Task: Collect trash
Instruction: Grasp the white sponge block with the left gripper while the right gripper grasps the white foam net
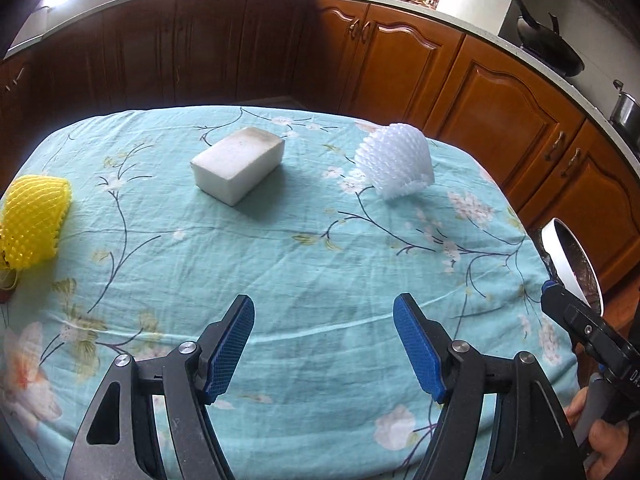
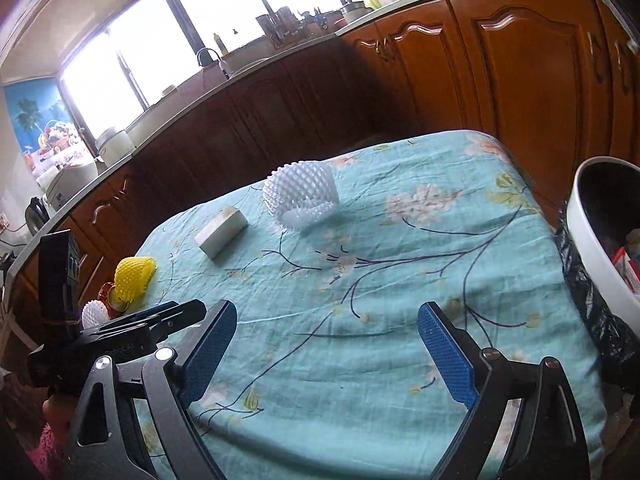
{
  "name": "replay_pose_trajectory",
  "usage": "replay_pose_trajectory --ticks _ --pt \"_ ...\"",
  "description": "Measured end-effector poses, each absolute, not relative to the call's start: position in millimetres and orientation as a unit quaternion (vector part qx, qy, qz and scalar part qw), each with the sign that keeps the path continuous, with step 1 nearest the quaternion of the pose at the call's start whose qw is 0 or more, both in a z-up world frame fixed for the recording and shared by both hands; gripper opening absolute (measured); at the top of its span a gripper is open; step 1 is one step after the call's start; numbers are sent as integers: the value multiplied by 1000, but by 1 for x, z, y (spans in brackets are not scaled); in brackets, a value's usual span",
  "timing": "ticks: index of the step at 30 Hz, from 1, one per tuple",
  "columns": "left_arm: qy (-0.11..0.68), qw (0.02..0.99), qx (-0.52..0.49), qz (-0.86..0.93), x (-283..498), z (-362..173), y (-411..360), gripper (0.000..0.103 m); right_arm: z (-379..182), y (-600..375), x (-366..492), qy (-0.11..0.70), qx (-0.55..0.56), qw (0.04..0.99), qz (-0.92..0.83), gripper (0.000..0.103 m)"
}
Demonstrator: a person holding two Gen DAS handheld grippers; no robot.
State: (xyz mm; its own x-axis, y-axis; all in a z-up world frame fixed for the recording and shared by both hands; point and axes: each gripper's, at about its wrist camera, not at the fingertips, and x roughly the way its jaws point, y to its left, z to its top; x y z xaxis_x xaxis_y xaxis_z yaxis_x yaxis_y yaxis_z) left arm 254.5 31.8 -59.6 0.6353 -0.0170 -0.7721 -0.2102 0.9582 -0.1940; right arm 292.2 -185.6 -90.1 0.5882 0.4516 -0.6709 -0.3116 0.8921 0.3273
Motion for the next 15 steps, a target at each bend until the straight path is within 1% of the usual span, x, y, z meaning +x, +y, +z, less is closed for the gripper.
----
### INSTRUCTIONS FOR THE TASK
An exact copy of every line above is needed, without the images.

### TASK RESPONSE
Task: Collect trash
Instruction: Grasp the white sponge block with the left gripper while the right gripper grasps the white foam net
{
  "name": "replay_pose_trajectory",
  "usage": "replay_pose_trajectory --ticks _ --pt \"_ ...\"",
  "description": "Measured end-effector poses, each absolute, not relative to the call's start: position in millimetres and orientation as a unit quaternion (vector part qx, qy, qz and scalar part qw), each with the sign that keeps the path continuous, with step 1 nearest the quaternion of the pose at the call's start whose qw is 0 or more, both in a z-up world frame fixed for the recording and shared by both hands; gripper opening absolute (measured); at the top of its span a gripper is open; step 1 is one step after the call's start; numbers are sent as integers: the value multiplied by 1000, but by 1 for x, z, y (spans in brackets are not scaled); in brackets, a value's usual span",
  "timing": "ticks: index of the step at 30 Hz, from 1, one per tuple",
  "columns": "left_arm: qy (-0.11..0.68), qw (0.02..0.99), qx (-0.52..0.49), qz (-0.86..0.93), x (-283..498), z (-362..173), y (-411..360), gripper (0.000..0.103 m); right_arm: z (-379..182), y (-600..375), x (-366..492), qy (-0.11..0.70), qx (-0.55..0.56), qw (0.04..0.99), qz (-0.92..0.83), gripper (0.000..0.103 m)"
}
Demonstrator: a person holding two Gen DAS handheld grippers; no robot.
State: (xyz mm; its own x-axis, y-axis; all in a z-up world frame fixed for the recording and shared by both hands; point and axes: each gripper's, at about its wrist camera, not at the fingertips, and x roughly the way its jaws point, y to its left, z to its top; x y z xaxis_x xaxis_y xaxis_z yaxis_x yaxis_y yaxis_z) left arm 254.5 31.8 -59.6 0.6353 -0.0170 -0.7721 -0.2102 0.9582 -0.1940; right arm 292.2 -185.6 -90.1 0.5882 0.4516 -0.6709 -0.3116 0.8921 0.3273
Motion for the next 15 steps, a target at each bend until the straight path is within 1% of the usual span, x, y, z meaning +x, +y, +z, less is closed for the gripper.

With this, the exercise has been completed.